The Good Samaritan & VT Housing

Used by permission of author
Scott M. Graves is Founder of M the Media Project and SMGraves Associates. As contributing writer to M, he writes under the series Essays from An Artist andDemocratic Capitalism. He formerly wrote under the additional series Politics, Done Local.
His work at SMGraves Associates focuses on building value in real property by considering the commercial and social ecosystems that play out within our built environments. Community Development that seeks to build pride in place and create economic opportunity for more citizens of our cities and towns.
Many thanks for this inclusion to my co-founder and friend Stephen Box, Partners In Housing Guru also known as the Accidental Activist and one hell of a Houser. Find his regular column in the Mountain Times.
In 1973 John Darley and Daniel Batson conducted the Good Samaritan Experiment at Princeton University’s Theological Seminary with participants who were studying to become religious leaders.
The parable of the Good Samaritan is about a traveler who is beaten and robbed and left half dead alongside the road. Two separate religious leaders pass by and avoid the man, ignoring his requests for help. A Samaritan arrives, ignores his cultural antagonism to the man’s tribe, and helps him. The story is told by Jesus in response to a question offered by a lawyer who asked for clarification on the commandment to “love your neighbor as yourself.”
The 40 students in the Princeton Seminary Good Samaritan experiment had been studying the parable of the Good Samaritan.
The experiment consisted of instructing the students to deliver a presentation on the Good Samaritan. One third of the students were given the locations of their presentations and told that they had plenty of time to get there. One third of the students were given the locations of their presentations and told they had barely enough time to get there. The final third of the students were given the locations of their presentations and told that they were late and would need to hurry in order to arrive in time to present.
As the students travelled, individually, along the university hallways to their respective destinations, they encountered a stranger who had fallen and was coughing ang moaning, signaling that they needed help.
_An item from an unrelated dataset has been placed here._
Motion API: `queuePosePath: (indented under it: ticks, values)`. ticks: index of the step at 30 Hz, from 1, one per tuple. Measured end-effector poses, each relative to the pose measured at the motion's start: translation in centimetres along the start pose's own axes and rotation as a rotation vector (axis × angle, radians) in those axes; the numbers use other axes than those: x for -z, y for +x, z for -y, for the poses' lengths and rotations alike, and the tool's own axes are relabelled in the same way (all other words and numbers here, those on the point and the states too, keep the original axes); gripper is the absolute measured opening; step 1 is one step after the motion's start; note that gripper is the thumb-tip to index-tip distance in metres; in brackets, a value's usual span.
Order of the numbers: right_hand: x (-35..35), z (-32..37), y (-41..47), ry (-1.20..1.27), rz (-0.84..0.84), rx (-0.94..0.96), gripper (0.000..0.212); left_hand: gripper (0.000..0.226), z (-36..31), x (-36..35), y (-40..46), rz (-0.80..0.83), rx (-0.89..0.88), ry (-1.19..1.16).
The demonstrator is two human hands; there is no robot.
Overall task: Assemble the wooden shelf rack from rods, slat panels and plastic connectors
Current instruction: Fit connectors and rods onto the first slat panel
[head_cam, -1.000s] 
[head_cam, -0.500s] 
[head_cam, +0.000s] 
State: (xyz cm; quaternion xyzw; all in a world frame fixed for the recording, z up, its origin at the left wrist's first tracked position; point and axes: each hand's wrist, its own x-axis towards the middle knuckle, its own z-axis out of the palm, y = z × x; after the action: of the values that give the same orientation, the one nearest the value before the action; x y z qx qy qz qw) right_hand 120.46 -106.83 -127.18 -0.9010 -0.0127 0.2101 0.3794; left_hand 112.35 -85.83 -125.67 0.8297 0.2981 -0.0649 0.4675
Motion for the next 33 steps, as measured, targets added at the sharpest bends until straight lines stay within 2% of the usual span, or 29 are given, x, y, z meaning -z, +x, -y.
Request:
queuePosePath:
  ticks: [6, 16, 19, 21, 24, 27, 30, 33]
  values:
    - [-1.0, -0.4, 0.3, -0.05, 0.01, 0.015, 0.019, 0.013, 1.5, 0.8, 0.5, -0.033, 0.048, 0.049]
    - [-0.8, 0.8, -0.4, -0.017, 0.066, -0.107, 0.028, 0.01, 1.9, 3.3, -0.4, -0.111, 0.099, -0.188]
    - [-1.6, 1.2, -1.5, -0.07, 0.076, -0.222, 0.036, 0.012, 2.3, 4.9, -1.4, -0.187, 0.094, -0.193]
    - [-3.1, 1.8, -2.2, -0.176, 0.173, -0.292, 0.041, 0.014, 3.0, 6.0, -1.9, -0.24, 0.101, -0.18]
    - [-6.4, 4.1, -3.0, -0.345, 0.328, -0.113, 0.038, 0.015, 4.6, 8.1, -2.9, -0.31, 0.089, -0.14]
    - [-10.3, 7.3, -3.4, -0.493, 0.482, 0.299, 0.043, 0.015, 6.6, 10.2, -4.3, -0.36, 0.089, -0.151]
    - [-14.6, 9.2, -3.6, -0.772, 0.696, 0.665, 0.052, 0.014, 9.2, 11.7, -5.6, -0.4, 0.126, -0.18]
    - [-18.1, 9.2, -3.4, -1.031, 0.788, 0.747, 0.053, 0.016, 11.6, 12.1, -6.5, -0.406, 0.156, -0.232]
Of the students with plenty of time, 63% of the students stopped to help. Of the students with just enough time, 40% of the students stopped to help. Of the students who were late, only 10% stopped to help.
At the end of the day, the majority of the students who were studying the parable of the Good Samaritan were so focused on giving their presentations on the Good Samaritan that they passed up the opportunity to be of service to a neighbor in need.
The results of the experiment are, to say the least, disheartening but the experimenters have a more generous appraisal of the results. They propose that the participants that ignored the person in need did so due to conflicting obligations, rather than cruelty, and because they were focused on their objective.
The story of the Princeton Seminary Good Samaritan experiment resonates with me due to my experience last week when I participated in a meeting of a statewide Housing & Homelessness advocacy group with approximately 80 participants representing the State of Vermont, NGOs, and for profit developers.
The meeting opened with a review of the current legislation related to the current homeless situation in Vermont, the amount of hotel vouchers available, and the efforts of advocates to increase the number of vouchers and the length of the vouchers.
I raised my online hand and countered that the shortage of housing narrative was not accurate and that the focus should be on permanent housing for those in need, not in temporary housing in the motels.
I offered as support for my contention the fact that I had nine vacant units ready for their clients and I shared my digital application in the chat.
As the founder of Partners in Housing, I spoke on behalf of other Housers who have vacant units but are not getting agency action in housing those in need and then supporting them with services necessary to keep them housed.
At this point, the Godfather of the homeless advocacy movement shut me down, after all I wasn’t on the agenda!
From my perspective, when 80 housing and homeless advocates get in the room to talk about the current housing crisis in Vermont, the appearance of a Houser with vacant housing units would warrant an interruption or a revision to the agenda.
But, we know how the Good Samaritan experiment turned out.
There is nothing more powerful than a commitment to a task, an obligation, an agenda, a process, and a journey.
At the end of the meeting, I had received no applications. A week later, the number remains zero.
I contended, at the meeting, that the process of housing those in need was cumbersome and needed revision and refinement, but…the agenda took over and I was out.
Martin Luther King Jr. often spoke of the parable of the Good Samaritan and he went a little farther than simply indicting the robbers and those that ignored the victim. He went farther than celebrating the selfless actions of the Samaritan. King extended the call for neighborly assistance to society at large, calling for the focus to be on making the road to Jericho safe for all.
King would apply the parable of the Good Samaritan to Vermont and call for us to focus on providing housing for all.
But…we have that agenda!
It’s time to invest in rigorous performance management, not more meetings to plan the meetings to prepare the agenda for the next meeting.
It’s time to put competent managers in charge of systemic change that evaluates spending to produce actual outcomes with long term sustainability.
It’s time to invest in a highly trained workforce and to hold agencies and authorities accountable for results.